In particolare, viene ignorato il fatto che le cellule staminali emopoietiche del sangue del cordone ombelicale abbiano un potenziale proliferativo più elevato rispetto alle cellule progenitrici emopoietiche del midollo osseo. I risultati degli studi in vitro sul potenziale formante colonie suggeriscono che una singola dose di sangue del cordone ombelicale sia in grado di ricostituire l'emopoiesi del ricevente adulto. D'altra parte, non va dimenticato che il numero di cellule staminali del cordone ombelicale diminuisce anche durante lo sviluppo embrionale: il contenuto di cellule CD34-positive nel sangue del cordone ombelicale diminuisce linearmente di 5 volte nel periodo compreso tra le 20 settimane (il sangue per lo studio è stato ottenuto durante un'interruzione prematura di gravidanza) e le 40 settimane di gestazione (il periodo del travaglio fisiologico), a cui si accompagna un parallelo e costante aumento dell'espressione dei marcatori lineari di citodifferenziazione.

A causa della mancanza di un approccio standardizzato alla determinazione quantitativa delle cellule progenitrici nei campioni di sangue cordonale, il dibattito sulla dose ottimale di cellule staminali emopoietiche da sangue cordonale continua. Alcuni ricercatori ritengono che il numero di cellule nucleate e mononucleate ricalcolato in base al peso corporeo del ricevente, ovvero la loro dose, possa essere utilizzato come criterio per la selezione dei campioni di sangue cordonale. Alcuni autori ritengono che la soglia quantitativa minima di cellule CD34+, anche per l'autotrapianto di cellule staminali emopoietiche (HSC), sia di 2 x 10 ⁶ /kg. Allo stesso tempo, un aumento della dose di cellule emopoietiche a 5 x 10 ⁶ cellule/kg (solo 2,5 volte) garantisce già un decorso più favorevole del periodo post-trapianto precoce, riduce l'incidenza di complicanze infettive e accorcia la durata della terapia antibiotica preventiva.
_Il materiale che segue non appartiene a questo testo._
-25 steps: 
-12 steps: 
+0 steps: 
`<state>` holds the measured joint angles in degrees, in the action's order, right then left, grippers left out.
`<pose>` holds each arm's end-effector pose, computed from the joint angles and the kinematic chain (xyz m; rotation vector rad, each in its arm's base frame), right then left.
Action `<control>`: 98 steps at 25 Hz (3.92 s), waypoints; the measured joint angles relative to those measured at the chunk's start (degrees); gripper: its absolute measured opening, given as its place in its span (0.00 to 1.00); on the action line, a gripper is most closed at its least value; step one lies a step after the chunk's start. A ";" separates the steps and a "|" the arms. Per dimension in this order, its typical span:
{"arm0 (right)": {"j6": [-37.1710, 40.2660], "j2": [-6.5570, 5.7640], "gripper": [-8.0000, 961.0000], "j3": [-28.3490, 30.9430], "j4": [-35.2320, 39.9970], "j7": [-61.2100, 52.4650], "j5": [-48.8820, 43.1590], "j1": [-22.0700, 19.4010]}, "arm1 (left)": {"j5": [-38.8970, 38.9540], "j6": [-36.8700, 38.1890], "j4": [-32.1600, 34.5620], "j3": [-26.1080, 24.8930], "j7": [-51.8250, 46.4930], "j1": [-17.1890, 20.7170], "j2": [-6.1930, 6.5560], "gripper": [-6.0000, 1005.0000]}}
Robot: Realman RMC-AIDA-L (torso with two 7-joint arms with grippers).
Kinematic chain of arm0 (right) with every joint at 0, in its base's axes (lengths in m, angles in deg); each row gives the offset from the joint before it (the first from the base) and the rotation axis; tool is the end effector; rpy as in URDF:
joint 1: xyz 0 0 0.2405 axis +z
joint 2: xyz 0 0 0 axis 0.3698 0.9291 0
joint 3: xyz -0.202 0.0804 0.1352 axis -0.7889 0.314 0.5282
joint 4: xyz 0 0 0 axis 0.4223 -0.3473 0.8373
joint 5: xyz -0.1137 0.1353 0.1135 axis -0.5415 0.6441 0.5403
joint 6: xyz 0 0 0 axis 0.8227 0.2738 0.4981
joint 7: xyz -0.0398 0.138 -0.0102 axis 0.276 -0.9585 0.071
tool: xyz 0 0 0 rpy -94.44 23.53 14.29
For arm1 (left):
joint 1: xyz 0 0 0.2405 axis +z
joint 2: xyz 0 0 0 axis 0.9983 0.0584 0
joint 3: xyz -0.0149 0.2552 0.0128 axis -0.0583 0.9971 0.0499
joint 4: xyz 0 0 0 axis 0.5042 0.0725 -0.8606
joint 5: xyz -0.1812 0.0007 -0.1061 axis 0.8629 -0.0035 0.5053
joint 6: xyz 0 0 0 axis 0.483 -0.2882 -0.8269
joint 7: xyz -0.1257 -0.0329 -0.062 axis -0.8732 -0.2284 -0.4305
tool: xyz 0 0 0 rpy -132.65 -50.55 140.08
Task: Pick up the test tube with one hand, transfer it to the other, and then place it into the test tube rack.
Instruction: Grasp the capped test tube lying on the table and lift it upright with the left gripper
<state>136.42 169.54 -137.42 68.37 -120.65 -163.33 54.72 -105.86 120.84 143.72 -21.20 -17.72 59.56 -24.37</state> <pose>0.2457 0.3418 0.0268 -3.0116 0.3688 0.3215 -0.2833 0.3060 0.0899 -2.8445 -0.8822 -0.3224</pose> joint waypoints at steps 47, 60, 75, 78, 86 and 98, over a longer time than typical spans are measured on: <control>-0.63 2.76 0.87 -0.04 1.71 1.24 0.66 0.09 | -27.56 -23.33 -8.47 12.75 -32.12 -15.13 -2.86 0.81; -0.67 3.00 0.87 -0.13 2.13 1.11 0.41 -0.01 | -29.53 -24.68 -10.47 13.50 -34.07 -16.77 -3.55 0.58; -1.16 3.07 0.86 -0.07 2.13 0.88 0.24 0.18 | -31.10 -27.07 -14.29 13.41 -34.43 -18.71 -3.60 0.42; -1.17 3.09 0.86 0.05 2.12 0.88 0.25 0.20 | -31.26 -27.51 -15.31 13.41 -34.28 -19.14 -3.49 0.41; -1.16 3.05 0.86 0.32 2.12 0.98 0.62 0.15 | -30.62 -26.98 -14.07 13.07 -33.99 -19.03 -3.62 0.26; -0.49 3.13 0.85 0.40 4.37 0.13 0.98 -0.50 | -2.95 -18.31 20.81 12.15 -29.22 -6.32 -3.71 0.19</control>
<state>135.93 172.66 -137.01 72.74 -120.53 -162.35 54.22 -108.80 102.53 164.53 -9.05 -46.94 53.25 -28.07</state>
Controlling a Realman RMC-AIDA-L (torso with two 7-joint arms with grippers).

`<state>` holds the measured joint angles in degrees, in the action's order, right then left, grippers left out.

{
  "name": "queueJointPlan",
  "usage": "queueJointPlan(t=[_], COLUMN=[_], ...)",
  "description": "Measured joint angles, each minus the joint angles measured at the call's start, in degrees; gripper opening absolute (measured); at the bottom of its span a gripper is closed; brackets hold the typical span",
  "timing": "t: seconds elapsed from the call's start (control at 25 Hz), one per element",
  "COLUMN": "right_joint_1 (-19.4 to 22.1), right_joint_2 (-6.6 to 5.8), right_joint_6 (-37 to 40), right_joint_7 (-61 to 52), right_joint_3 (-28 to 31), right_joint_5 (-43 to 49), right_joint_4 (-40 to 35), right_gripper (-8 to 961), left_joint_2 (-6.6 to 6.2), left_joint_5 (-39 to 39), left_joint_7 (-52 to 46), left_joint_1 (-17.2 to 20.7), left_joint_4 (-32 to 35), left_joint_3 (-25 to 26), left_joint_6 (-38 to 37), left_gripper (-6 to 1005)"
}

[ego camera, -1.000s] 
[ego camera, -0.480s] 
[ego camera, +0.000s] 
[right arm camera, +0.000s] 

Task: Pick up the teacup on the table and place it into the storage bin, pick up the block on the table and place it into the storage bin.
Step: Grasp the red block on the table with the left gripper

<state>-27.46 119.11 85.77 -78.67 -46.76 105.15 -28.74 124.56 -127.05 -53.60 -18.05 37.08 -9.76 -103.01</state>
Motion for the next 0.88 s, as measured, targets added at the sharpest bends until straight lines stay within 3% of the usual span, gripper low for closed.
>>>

Secondo E. Gluckman et al. (1998), in oncoematologia la condizione per il successo del trapianto di cellule staminali del cordone ombelicale è l'introduzione di almeno 3,7 x 10⁻¹ ^cellule nucleate per 1 kg di peso corporeo del ricevente. Quando la dose di cellule staminali emopoietiche viene ridotta a 1 x 10⁻¹ ^cellule nucleate per 1 kg di peso corporeo del paziente, il rischio di fallimento del trapianto e di recidiva del tumore del sangue aumenta drasticamente. Va riconosciuto che il numero minimo di cellule progenitrici necessarie per un rapido ripristino dell'emopoiesi dopo l'allotrapianto di cellule staminali ematopoietiche (HSC) è ancora sconosciuto. Teoricamente, questo può essere ottenuto utilizzando una singola cellula, ma nella pratica clinica del trapianto di midollo osseo, un attecchimento rapido e stabile è garantito dalla trasfusione di almeno (1-3) x 10⁻¹ ^cellule nucleate per 1 kg di peso corporeo del paziente.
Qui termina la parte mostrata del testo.